TASK STATEMENT
Where the listing shows an image, skip it and output all other material unchanged.

● ● ● ●

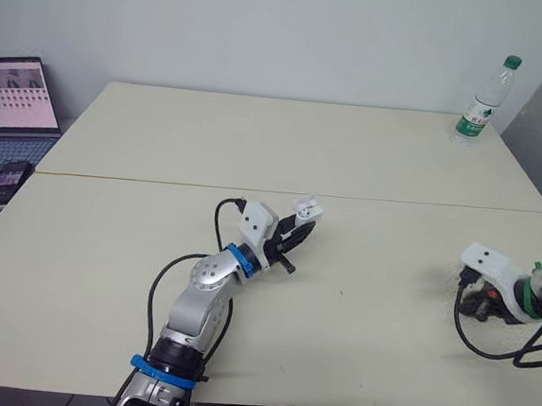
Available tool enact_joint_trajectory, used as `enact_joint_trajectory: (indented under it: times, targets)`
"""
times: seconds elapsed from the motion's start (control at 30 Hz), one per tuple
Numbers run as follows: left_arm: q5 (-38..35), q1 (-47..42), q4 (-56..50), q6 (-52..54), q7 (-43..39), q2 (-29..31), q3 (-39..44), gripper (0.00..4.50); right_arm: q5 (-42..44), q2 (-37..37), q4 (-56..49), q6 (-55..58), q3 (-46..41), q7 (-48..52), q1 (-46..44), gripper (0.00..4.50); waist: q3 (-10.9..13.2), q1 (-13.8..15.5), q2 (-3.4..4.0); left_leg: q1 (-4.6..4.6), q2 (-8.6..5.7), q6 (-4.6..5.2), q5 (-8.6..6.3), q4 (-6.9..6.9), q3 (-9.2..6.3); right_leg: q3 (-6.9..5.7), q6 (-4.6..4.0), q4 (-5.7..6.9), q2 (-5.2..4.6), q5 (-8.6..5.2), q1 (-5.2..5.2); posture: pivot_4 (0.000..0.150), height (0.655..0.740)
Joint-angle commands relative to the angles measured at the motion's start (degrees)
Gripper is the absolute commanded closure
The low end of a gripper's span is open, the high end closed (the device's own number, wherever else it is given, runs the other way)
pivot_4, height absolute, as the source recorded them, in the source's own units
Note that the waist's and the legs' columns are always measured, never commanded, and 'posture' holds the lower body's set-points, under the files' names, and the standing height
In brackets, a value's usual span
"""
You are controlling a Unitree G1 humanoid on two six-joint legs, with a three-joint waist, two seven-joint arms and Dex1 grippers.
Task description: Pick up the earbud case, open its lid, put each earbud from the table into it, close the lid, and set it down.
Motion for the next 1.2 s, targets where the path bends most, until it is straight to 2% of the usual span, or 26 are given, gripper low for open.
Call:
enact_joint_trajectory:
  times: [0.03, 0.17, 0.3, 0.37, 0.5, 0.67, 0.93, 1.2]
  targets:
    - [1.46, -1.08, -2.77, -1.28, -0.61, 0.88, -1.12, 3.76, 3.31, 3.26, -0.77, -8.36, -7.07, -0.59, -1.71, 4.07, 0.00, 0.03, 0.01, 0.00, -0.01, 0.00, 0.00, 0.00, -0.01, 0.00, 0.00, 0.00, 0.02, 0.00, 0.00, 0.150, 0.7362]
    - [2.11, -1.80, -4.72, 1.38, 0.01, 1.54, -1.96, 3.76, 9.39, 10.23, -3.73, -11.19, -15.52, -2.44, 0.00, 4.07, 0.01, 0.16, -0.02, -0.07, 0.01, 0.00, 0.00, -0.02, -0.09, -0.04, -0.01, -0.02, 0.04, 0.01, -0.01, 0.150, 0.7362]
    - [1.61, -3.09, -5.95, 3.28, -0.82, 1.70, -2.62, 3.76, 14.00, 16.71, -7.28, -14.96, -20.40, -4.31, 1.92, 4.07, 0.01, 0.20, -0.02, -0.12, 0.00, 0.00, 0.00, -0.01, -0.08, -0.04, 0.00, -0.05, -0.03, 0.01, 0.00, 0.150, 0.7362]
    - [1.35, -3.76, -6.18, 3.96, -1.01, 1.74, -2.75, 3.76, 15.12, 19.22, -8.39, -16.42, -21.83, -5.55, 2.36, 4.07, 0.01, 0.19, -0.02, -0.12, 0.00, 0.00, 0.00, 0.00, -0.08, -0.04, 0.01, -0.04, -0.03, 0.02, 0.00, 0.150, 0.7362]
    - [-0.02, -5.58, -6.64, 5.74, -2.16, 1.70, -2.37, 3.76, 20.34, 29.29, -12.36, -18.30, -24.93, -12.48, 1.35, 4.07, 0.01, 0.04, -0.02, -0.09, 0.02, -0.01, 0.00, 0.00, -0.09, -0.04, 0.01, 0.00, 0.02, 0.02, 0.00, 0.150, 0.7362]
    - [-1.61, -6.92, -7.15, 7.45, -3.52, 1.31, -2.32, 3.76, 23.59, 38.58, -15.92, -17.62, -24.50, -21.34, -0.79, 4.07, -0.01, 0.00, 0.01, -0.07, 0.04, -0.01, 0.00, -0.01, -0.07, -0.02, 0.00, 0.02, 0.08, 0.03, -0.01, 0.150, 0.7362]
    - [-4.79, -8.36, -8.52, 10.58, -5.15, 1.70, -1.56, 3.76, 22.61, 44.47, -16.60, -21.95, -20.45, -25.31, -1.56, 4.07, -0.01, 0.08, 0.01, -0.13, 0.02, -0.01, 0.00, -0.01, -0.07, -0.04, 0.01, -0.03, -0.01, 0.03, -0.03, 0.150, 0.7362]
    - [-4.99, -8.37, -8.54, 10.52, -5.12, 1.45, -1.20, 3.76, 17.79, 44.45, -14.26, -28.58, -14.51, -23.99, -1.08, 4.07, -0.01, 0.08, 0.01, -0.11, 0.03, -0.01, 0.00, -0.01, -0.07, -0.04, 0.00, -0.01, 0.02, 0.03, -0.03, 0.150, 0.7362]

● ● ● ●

SOLVED PROBLEM
Available tool enact_joint_trajectory, used as `enact_joint_trajectory: (indented under it: times, targets)`
"""
times: seconds elapsed from the motion's start (control at 30 Hz), one per tuple
Numbers run as follows: left_arm: q5 (-38..35), q1 (-47..42), q4 (-56..50), q6 (-52..54), q7 (-43..39), q2 (-29..31), q3 (-39..44), gripper (0.00..4.50); right_arm: q5 (-42..44), q2 (-37..37), q4 (-56..49), q6 (-55..58), q3 (-46..41), q7 (-48..52), q1 (-46..44), gripper (0.00..4.50); waist: q3 (-10.9..13.2), q1 (-13.8..15.5), q2 (-3.4..4.0); left_leg: q1 (-4.6..4.6), q2 (-8.6..5.7), q6 (-4.6..5.2), q5 (-8.6..6.3), q4 (-6.9..6.9), q3 (-9.2..6.3); right_leg: q3 (-6.9..5.7), q6 (-4.6..4.0), q4 (-5.7..6.9), q2 (-5.2..4.6), q5 (-8.6..5.2), q1 (-5.2..5.2); posture: pivot_4 (0.000..0.150), height (0.655..0.740)
Joint-angle commands relative to the angles measured at the motion's start (degrees)
Gripper is the absolute commanded closure
The low end of a gripper's span is open, the high end closed (the device's own number, wherever else it is given, runs the other way)
pivot_4, height absolute, as the source recorded them, in the source's own units
Note that the waist's and the legs' columns are always measured, never commanded, and 'posture' holds the lower body's set-points, under the files' names, and the standing height
In brackets, a value's usual span
"""
You are controlling a Unitree G1 humanoid on two six-joint legs, with a three-joint waist, two seven-joint arms and Dex1 grippers.
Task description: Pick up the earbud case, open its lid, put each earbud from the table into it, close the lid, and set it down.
Motion for the next 1.2 s, targets where the path bends most, until it is straight to 2% of the usual span, or 26 are given, gripper low for open.
Call:
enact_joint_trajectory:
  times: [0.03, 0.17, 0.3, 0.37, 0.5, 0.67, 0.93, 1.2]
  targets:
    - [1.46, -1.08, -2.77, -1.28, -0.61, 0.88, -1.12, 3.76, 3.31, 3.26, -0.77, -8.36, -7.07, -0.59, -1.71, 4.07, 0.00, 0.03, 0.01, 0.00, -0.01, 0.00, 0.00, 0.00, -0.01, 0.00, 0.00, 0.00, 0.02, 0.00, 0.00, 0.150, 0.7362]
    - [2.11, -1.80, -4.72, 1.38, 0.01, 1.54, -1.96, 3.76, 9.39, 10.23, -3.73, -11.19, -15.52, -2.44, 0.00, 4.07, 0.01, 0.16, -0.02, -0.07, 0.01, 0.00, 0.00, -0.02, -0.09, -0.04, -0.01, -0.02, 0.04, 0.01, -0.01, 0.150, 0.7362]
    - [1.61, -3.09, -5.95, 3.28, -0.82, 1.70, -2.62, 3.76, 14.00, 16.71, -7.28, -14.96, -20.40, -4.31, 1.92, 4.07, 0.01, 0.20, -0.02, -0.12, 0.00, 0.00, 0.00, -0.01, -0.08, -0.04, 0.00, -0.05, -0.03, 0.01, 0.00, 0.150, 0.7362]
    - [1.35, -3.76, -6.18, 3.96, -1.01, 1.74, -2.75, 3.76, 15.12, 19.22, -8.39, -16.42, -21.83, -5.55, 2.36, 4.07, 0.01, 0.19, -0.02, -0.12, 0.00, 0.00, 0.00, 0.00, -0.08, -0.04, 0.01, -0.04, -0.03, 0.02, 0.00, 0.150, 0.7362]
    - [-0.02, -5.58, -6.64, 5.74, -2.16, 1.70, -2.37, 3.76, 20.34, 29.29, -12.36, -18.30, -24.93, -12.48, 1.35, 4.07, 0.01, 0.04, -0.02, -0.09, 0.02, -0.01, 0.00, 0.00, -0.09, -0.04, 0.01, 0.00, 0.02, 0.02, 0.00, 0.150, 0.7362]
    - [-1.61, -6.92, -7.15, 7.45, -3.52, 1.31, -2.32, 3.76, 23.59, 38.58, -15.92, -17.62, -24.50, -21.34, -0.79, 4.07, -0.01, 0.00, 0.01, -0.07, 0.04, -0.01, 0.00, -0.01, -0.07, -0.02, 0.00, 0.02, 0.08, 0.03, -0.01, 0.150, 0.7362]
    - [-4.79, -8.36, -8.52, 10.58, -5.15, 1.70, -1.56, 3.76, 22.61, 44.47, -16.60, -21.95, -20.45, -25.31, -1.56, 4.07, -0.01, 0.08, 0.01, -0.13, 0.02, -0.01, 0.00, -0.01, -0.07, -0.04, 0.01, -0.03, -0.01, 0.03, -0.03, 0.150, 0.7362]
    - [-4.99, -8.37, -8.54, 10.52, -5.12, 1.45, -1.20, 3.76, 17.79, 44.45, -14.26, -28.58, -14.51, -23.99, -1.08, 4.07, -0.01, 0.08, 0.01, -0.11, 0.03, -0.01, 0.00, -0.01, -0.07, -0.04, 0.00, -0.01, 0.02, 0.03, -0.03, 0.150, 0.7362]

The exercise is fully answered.